I agree testing is good. The main things I would like to stay consistent are:
- if any part of a triple isn't specified, we need to be able to tell so that MergeFrom can merge in any unspecified parts (arch, env, os, vendor)
- if any part of a triple was specified, including "unknown" (since there is no "none" for OS or vendor), then it should remain as is during a MergeFrom
Target triples are used by many plug-ins to determine if they should load or not. The DynamicLoaderStatic is used for bare board development and relies on someone being able to specify "armv7-unknown-unknown" so that it knows the triple is has a specified "unknown" for OS and vendor. Then it loads all images at the address that they are in the file (load address == file address).
I would be all for adding a "none" as a valid vendor, os or environment to the llvm triple class. Then all of the unspecified unknown stuff goes away. But I am not sure how likely the LLVM community will like this change since it won't be useful for non LLDB code.
In that case, I plan on doing the following:
- Removing the IsUnspecifiedUnknown functions.
- Adding more tests cases so we know if triple parsing changes later in a way that breaks us in the future.
@clayborg I recently ran into a similar issue and I think that perhaps adding explicit llvm::Triple::Any{Vendor|OS|...} enumerators to llvm::Triple to make this distinction explicit would be the cleanest solution.
Any is fine, we just need a way to say "no os" or "no vendor" or "no environment". The way I am thinking about the way things would be:
If we had a "None":
- "Any" would be "unknown" (specified or unspecified)
- "None" would be the new enum/string
If we add "Any":
- "Any" would be the new enum/string
- "None" would be "unknown" (specified or unspecified)

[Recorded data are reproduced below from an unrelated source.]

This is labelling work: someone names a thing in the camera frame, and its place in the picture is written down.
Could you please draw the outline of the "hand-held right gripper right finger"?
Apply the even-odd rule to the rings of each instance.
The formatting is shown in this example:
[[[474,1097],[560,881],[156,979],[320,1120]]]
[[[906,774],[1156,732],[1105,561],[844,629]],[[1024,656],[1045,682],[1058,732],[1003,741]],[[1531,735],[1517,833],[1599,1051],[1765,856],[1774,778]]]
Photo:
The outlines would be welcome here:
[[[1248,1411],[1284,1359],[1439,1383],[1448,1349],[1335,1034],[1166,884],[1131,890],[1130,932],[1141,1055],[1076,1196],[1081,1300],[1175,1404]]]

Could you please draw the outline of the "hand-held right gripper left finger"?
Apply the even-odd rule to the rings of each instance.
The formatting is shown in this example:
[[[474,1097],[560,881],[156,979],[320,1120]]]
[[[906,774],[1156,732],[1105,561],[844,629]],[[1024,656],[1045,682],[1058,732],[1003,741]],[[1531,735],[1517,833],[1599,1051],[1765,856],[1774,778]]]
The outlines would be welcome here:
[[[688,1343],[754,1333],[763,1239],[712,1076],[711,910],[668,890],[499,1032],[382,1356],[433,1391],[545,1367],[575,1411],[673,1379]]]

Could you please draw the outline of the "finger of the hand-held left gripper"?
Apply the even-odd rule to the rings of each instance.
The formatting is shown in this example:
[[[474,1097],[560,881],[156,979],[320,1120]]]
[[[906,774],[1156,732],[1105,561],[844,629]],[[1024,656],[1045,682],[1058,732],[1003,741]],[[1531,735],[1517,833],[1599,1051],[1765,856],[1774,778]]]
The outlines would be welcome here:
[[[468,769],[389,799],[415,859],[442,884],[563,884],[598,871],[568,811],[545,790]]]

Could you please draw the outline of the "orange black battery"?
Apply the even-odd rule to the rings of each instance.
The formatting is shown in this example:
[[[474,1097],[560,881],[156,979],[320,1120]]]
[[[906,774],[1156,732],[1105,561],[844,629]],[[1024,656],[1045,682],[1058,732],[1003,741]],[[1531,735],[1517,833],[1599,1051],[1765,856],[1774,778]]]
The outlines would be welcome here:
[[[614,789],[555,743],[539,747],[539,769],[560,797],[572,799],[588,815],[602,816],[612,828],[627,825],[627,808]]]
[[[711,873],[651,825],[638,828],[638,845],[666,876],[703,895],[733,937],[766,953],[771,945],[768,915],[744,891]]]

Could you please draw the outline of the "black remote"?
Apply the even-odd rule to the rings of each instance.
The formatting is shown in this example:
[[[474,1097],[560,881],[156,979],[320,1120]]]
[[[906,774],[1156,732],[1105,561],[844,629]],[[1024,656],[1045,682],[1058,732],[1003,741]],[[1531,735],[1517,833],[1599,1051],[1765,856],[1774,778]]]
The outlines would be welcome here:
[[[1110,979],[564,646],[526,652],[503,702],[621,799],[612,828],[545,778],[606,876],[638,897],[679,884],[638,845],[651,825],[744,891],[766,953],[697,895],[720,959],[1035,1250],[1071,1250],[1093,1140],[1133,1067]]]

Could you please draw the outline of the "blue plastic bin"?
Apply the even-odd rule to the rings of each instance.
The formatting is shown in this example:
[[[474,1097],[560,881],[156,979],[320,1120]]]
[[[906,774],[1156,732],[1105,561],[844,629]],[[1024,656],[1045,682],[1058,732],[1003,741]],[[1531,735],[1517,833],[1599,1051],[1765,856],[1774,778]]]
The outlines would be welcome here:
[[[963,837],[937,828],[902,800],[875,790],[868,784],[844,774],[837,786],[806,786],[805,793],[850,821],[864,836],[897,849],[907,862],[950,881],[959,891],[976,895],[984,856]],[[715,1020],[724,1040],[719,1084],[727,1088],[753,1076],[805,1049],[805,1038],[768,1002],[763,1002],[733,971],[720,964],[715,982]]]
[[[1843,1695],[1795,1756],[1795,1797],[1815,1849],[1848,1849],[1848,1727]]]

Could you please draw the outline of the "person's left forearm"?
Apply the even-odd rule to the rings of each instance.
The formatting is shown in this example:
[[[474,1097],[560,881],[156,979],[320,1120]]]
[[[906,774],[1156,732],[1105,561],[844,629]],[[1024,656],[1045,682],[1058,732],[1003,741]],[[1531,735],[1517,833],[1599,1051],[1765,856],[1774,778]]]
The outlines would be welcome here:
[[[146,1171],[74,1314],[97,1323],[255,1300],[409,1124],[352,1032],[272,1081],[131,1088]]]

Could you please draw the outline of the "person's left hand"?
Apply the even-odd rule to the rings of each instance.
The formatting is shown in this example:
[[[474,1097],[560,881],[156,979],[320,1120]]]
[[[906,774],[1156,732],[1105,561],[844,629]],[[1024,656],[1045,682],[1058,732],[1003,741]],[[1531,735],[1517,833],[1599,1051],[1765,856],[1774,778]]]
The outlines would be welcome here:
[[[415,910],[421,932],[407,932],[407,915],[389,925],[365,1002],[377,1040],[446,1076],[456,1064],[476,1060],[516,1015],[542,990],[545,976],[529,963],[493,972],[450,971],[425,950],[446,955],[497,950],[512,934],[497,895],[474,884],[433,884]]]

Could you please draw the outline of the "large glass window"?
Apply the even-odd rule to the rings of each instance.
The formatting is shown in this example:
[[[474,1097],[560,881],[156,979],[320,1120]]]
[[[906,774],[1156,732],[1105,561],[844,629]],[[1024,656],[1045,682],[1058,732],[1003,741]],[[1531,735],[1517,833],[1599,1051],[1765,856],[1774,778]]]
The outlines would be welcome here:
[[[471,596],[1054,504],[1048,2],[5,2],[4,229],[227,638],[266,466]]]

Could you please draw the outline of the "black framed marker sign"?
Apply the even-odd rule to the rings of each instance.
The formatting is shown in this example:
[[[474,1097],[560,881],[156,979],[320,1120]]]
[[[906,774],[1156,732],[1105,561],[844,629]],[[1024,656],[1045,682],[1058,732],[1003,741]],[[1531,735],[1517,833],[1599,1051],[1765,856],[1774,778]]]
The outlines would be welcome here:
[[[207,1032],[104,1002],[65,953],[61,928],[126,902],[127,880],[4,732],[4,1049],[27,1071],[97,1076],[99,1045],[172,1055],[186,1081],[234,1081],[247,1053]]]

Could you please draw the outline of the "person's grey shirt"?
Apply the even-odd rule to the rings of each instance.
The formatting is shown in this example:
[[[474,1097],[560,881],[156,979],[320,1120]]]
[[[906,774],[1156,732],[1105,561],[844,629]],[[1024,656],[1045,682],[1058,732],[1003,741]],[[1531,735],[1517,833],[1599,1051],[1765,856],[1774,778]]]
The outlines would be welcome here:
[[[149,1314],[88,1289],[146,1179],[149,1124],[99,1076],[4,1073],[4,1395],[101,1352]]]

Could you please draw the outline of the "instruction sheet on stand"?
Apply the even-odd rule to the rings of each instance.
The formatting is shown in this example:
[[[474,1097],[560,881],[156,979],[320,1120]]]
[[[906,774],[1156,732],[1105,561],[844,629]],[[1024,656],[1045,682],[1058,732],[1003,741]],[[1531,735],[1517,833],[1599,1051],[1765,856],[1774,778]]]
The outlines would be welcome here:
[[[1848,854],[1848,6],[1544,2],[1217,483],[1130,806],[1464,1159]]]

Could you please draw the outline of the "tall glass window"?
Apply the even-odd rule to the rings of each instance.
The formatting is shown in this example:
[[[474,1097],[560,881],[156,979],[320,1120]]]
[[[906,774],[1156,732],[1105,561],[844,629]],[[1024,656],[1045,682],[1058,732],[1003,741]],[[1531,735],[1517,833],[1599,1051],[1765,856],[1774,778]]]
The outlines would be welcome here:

Seems like less work to add the "None". Otherwise we end up having to change all much more triple stuff in LLVM because if we init a triple with "armv7", it currently defaults to unknown for os, vendor and env and that would need to change. Or all constructors in LLDB would need to change to call a different constructor that would force any unspecified parts to become "Any". Thoughts?
Not sure which is easier.
Still issues from what I see. We need to know if something was specified or not and with your change we don't know the difference between the "none" state (which is current enum = unknown and string = "unknown") and the just not specified case (which is current enum = unknown and string = <empty>)
Actually on re-reading the patch, we are detecting if anything wasn't set and setting it. Makes sense.